_Your objective_. Search the material below for lines containing the string "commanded", and copy every one you find.

_Provided data_.
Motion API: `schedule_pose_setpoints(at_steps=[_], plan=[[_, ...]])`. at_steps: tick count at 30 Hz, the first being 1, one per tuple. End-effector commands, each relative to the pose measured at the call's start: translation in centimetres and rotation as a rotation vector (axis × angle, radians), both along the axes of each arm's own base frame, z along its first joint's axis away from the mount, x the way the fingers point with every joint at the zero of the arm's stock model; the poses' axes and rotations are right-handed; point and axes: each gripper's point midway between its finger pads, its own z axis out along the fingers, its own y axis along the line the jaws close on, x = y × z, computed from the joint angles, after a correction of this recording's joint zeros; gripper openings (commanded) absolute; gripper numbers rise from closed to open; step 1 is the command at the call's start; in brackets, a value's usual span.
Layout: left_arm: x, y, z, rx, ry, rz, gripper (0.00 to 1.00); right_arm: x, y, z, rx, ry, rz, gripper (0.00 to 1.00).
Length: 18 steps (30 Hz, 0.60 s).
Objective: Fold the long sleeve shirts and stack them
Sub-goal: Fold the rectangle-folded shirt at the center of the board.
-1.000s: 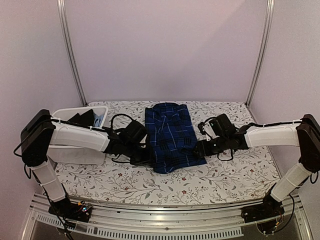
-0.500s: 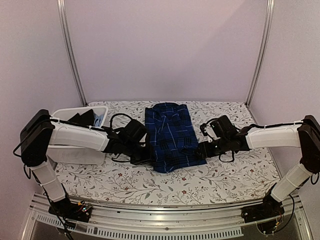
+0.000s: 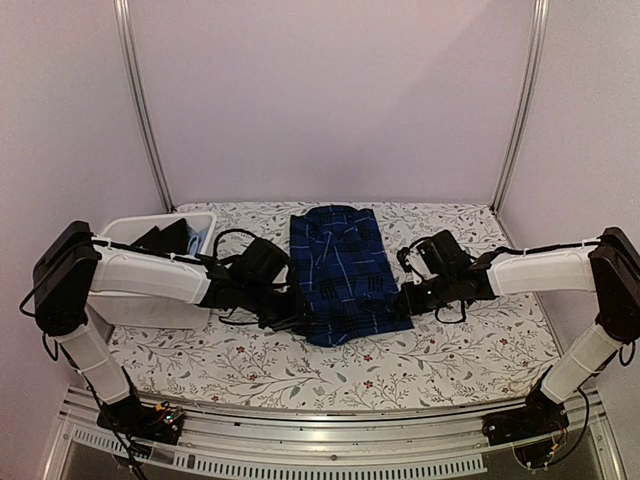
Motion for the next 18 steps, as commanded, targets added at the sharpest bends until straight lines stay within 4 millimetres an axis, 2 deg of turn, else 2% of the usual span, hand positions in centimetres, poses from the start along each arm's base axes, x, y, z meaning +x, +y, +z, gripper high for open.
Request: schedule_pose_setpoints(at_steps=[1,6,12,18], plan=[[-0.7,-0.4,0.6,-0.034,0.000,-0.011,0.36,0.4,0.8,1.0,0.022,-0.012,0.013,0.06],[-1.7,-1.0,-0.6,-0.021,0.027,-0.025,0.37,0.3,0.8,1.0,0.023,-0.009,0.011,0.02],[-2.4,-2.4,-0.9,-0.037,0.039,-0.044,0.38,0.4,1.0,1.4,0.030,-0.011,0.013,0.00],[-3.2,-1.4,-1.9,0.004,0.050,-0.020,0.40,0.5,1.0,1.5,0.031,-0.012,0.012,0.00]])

_Response_.
Motion API: `schedule_pose_setpoints(at_steps=[_], plan=[[_, ...]])`. at_steps: tick count at 30 Hz, the first being 1, one per tuple. End-effector commands, each relative to the pose measured at the call's start: translation in centimetres and rotation as a rotation vector (axis × angle, radians), both along the axes of each arm's own base frame, z along its first joint's axis away from the mount, x the way the fingers point with every joint at the zero of the arm's stock model; the poses' axes and rotations are right-handed; point and axes: each gripper's point midway between its finger pads, its own z axis out along the fingers, its own y axis along the line the jaws close on, x = y × z, computed from the joint angles, after a correction of this recording's joint zeros; gripper openings (commanded) absolute; gripper numbers rise from closed to open; step 1 is the command at the call's start; in brackets, a value's usual span.
Motion for the next 18 steps, as commanded, targets added at the sharpest bends until straight lines stay within 4 millimetres an axis, 2 deg of turn, else 2% of the usual span, hand positions in centimetres, poses from the start along each arm's base axes, x, y, z meaning +x, +y, +z, gripper high for open.

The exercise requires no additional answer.